* Task brief: Everything in the listing below should be repeated exactly, apart from the pictures.

* Data segment:
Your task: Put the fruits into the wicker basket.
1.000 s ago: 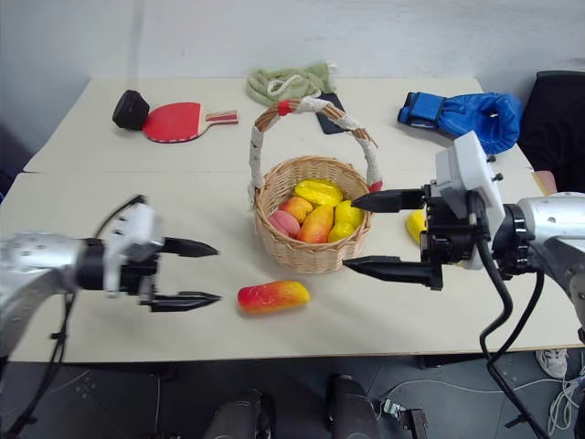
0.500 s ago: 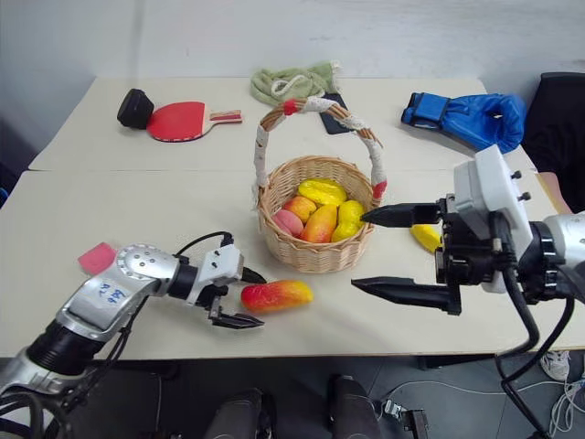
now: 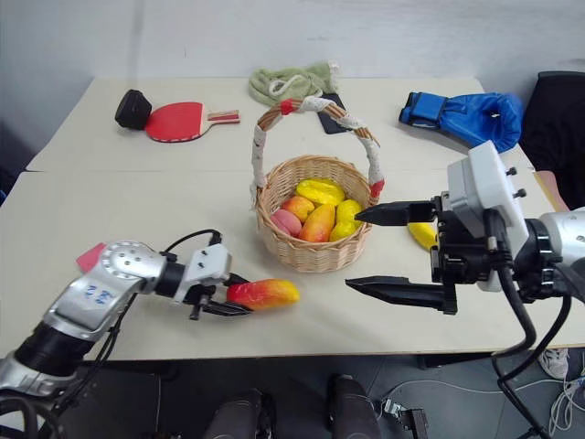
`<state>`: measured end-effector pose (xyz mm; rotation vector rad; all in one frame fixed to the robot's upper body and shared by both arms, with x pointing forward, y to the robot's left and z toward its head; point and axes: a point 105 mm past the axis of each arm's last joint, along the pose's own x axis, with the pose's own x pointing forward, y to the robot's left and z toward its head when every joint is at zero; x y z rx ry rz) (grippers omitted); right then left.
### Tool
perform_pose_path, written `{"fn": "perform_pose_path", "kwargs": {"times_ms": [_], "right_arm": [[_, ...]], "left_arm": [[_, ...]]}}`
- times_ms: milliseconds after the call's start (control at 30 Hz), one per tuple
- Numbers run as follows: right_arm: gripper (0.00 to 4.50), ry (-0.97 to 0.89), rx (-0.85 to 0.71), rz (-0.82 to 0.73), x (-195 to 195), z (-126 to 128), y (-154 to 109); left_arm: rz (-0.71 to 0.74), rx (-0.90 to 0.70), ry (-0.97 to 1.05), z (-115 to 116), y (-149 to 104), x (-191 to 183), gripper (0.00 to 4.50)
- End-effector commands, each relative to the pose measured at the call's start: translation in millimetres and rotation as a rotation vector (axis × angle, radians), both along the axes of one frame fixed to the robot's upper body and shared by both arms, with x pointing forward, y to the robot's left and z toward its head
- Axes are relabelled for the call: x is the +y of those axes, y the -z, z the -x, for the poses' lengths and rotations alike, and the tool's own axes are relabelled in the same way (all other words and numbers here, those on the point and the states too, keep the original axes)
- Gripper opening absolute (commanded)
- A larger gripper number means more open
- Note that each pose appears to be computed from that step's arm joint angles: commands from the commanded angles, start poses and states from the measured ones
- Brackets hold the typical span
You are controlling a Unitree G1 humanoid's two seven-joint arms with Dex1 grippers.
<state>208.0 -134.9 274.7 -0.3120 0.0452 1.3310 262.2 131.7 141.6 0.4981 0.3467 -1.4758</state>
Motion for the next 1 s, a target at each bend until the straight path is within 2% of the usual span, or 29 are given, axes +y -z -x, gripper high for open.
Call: {"fn": "perform_pose_path", "kwargs": {"times_ms": [33,133,267,433,700,767,833,967,1000], "right_arm": [[4.5,-0.007,-0.02,0.002,0,1,-4],[4.5,-0.004,-0.022,-0.004,0,-1,-4],[4.5,-0.003,-0.028,-0.012,2,-2,-4],[4.5,0.017,-0.041,-0.021,1,-5,-3],[4.5,0.057,-0.054,-0.05,1,-10,2],[4.5,0.058,-0.056,-0.044,1,-9,5],[4.5,0.067,-0.066,-0.046,1,-11,3],[4.5,0.119,-0.049,-0.052,-6,-13,7],[4.5,0.129,-0.044,-0.049,-7,-13,9]], "left_arm": [[0.153,-0.032,0.076,15,-53,-2,1.88],[0.231,-0.078,0.012,-1,-85,-9,1.88],[0.136,-0.183,-0.222,-51,-88,-21,1.88],[0.225,-0.172,-0.305,-79,-106,-58,1.88],[0.254,-0.155,-0.285,-88,-113,-90,1.88],[0.229,-0.174,-0.3,-93,-111,-89,2.59],[0.215,-0.187,-0.292,-93,-113,-86,3.1],[0.223,-0.127,-0.253,-79,-107,-73,4.4],[0.22,-0.112,-0.244,-75,-104,-70,4.46]]}}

* Your solution:
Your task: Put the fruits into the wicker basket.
1.000 s ago: 
0.500 s ago: 
now: 
`<state>`: measured end-effector pose (xyz mm; rotation vector rad; all in one frame fixed to the robot's upper body and shared by both arms, with x pointing forward, y to the robot's left and z toward its head; point and axes: a point 105 mm past the axis of each arm's last joint, along the pose's own x axis, with the pose's own x pointing forward, y to the robot's left and z toward its head when every joint is at zero; x y z rx ry rz) (grippers omitted); right then left.
### Tool
perform_pose_path, written `{"fn": "perform_pose_path", "kwargs": {"times_ms": [_], "right_arm": [[_, ...]], "left_arm": [[_, ...]]}}`
- times_ms: milliseconds after the call's start (control at 30 Hz), one per tuple
- Numbers run as follows: right_arm: gripper (0.00 to 4.50), ry (-0.97 to 0.89), rx (-0.85 to 0.71), rz (-0.82 to 0.73), x (-195 to 195), z (-126 to 128), y (-154 to 109); left_arm: rz (-0.71 to 0.74), rx (-0.90 to 0.70), ry (-0.97 to 1.05), z (-115 to 116), y (-149 to 104), x (-191 to 183), gripper (0.00 to 4.50)
- End-effector commands, each relative to the pose measured at the call's start: translation in millimetres and rotation as a rotation vector (axis × angle, radians), both along the axes of one frame fixed to the robot's upper body and shared by both arms, with x pointing forward, y to the robot's left and z toward its head
- Axes are relabelled for the call: x is the +y of those axes, y the -z, z the -x, for the poses' lengths and rotations alike, and the tool's own axes are relabelled in the same way (all other words and numbers here, those on the point and the states too, keep the original axes)
- Gripper opening absolute (commanded)
- A larger gripper number means more open
- Note that each pose appears to be computed from that step's arm joint angles: commands from the commanded angles, start poses and states from the measured ones
- Brackets hold the typical span
You are controlling a Unitree G1 humanoid's two seven-joint arms with Dex1 grippers.
<state>208.0 -134.9 274.7 -0.3120 0.0452 1.3310 262.2 131.7 141.6 0.4981 0.3467 -1.4758</state>
Motion for the next 1 s, a target at each bend until the straight path is within 2% of the usual span, or 29 are given, axes +y -z -x, gripper high for open.
Call: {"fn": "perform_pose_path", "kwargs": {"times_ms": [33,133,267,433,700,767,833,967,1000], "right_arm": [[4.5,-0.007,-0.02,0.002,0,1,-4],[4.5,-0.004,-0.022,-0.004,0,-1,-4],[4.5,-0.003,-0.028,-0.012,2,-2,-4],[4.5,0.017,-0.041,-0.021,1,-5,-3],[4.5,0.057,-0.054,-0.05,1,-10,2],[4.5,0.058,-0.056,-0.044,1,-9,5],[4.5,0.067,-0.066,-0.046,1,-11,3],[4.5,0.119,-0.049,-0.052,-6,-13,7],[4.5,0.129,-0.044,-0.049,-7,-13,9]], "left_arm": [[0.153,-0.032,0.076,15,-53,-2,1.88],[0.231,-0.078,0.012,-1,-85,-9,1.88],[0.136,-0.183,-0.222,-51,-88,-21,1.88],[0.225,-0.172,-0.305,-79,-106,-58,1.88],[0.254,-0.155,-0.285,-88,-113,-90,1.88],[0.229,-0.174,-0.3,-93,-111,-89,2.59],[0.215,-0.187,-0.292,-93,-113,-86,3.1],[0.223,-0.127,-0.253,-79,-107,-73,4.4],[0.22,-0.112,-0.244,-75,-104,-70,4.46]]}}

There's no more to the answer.